Hoy vi uno de los extraños lobos. Dunne también lo vio, aunque no está aquí para contarlo. Era mediodía, y vi con total claridad cómo se desarrollaba todo.
Habíamos llevado un poco de mena estelar a las carretas cuando, de repente, silenciosamente, apareció un lobo —una figura con forma de lobo— en la entrada de la mina. Parecía como si acabase de escapar de un glaciar: picos de hielo cubrían su pelaje, como si lobo y glaciar fuesen uno.
Le ordené a mis músculos que se movieran, que corrieran, que gritaran, pero no pude hacer nada. Dunne no tuvo tanta suerte: gritó como para alejar a la criatura y la amenazó con un trozo de metal de estrellas, la bestia se abalanzó sobre él y le clavó sus mandíbulas en la garganta. Mis ojos no me engañaron: vi como la escarcha cubría la garganta de Dunne donde los colmillos habían perforado la carne y congelaba la sangre que chorreaba de su herida.

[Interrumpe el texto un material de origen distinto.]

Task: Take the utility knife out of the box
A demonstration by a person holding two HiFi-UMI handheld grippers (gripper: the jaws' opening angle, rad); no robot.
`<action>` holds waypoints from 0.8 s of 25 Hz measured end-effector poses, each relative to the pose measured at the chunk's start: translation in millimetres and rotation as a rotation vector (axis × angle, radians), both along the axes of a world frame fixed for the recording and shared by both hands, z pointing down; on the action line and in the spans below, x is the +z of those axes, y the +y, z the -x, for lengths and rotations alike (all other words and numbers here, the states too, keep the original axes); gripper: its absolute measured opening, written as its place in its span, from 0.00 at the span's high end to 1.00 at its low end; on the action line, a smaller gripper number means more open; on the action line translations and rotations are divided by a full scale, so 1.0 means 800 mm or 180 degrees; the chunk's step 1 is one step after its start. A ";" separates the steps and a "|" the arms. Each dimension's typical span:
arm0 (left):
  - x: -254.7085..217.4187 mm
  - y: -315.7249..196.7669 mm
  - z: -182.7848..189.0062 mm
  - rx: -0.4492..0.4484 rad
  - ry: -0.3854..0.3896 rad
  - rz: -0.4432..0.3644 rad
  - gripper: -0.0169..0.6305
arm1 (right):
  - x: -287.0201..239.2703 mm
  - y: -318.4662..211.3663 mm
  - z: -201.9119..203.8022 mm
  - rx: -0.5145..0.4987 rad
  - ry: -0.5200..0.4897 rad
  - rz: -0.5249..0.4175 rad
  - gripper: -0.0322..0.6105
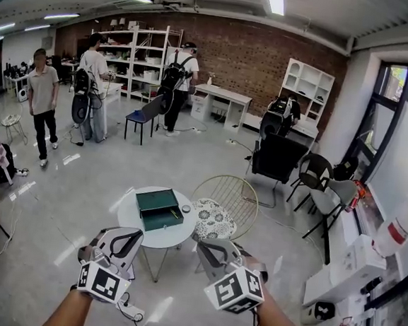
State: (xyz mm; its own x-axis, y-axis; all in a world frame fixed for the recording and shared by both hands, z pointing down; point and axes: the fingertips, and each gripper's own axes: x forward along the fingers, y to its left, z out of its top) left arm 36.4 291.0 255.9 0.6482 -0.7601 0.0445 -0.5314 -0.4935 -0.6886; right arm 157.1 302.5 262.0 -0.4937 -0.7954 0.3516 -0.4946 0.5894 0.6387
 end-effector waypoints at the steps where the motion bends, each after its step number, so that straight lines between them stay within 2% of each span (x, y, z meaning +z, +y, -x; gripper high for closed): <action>1: 0.004 -0.008 0.002 -0.0010 0.0001 0.0010 0.95 | 0.003 -0.009 0.002 -0.0008 -0.0007 0.0003 0.89; 11: 0.018 -0.089 -0.014 -0.0226 -0.0119 0.0127 0.95 | 0.023 -0.110 -0.010 -0.0228 -0.0156 0.0097 0.89; 20: 0.027 -0.200 -0.079 -0.0432 -0.0217 0.0205 0.95 | 0.033 -0.236 -0.067 -0.0464 -0.0257 0.0156 0.89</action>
State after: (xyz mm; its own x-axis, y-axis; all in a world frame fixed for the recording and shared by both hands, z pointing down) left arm 99.8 130.6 277.5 0.5336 -0.8347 0.1363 -0.5492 -0.4645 -0.6947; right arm 210.5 113.9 288.2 -0.6309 -0.6960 0.3427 -0.4501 0.6882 0.5690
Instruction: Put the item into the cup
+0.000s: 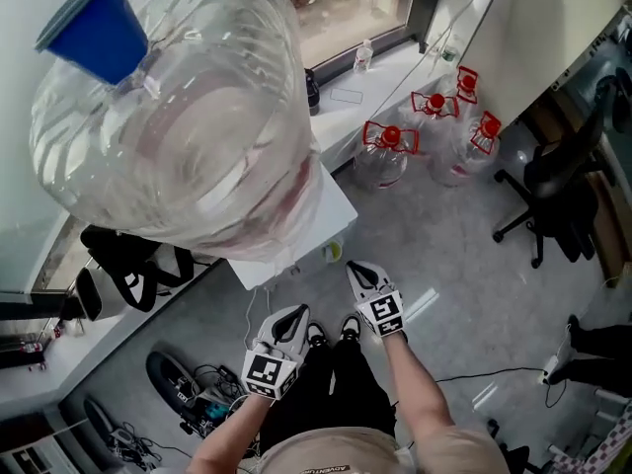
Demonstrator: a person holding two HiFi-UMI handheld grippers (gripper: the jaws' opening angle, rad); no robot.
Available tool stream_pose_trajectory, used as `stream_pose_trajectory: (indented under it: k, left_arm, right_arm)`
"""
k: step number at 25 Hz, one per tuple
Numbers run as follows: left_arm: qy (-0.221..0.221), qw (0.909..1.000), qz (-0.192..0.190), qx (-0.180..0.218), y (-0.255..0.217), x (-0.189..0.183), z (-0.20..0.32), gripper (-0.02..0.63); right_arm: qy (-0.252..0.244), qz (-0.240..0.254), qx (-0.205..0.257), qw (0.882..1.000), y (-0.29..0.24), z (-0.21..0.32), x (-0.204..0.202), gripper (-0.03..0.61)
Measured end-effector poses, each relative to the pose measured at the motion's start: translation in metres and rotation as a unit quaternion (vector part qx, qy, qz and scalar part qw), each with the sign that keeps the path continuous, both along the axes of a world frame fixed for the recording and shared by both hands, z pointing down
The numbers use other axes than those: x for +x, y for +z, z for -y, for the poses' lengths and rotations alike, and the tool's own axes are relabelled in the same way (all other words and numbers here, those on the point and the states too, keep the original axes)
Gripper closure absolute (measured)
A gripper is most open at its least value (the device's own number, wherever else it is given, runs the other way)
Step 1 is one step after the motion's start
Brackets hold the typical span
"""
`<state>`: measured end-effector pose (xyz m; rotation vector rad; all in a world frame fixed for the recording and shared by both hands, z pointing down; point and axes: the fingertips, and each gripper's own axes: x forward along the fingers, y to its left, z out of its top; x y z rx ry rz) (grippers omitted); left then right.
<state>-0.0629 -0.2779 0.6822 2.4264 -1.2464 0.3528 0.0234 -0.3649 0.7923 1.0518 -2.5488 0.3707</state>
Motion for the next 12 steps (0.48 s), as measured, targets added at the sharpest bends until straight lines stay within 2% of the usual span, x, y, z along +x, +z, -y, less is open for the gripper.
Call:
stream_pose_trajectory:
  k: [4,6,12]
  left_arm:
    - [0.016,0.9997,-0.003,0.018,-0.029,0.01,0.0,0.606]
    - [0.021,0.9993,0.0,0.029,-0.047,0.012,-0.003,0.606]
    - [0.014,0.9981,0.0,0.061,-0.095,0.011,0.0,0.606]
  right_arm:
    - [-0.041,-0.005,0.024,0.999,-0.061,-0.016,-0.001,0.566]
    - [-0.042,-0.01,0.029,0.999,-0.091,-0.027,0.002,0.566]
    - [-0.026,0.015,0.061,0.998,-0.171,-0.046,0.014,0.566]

Confieso que no me detuve a ayudarlo. Corrí hasta la mina y me escondí allí, rezando para que el calor regresara a mis huesos. Si logro escapar de este lugar, no regresaré jamás, porque estoy convencido de que esas bestias no llegaron por casualidad: las debe haber atraído nuestra labor con la mena, como si debieran protegerla de quienes desean llevársela.
Declaro aquí mismo que renuncio a la parte que me pertenece: si otros la desean, deben responder ante los diablos de hielo y hacer las paces con ellos.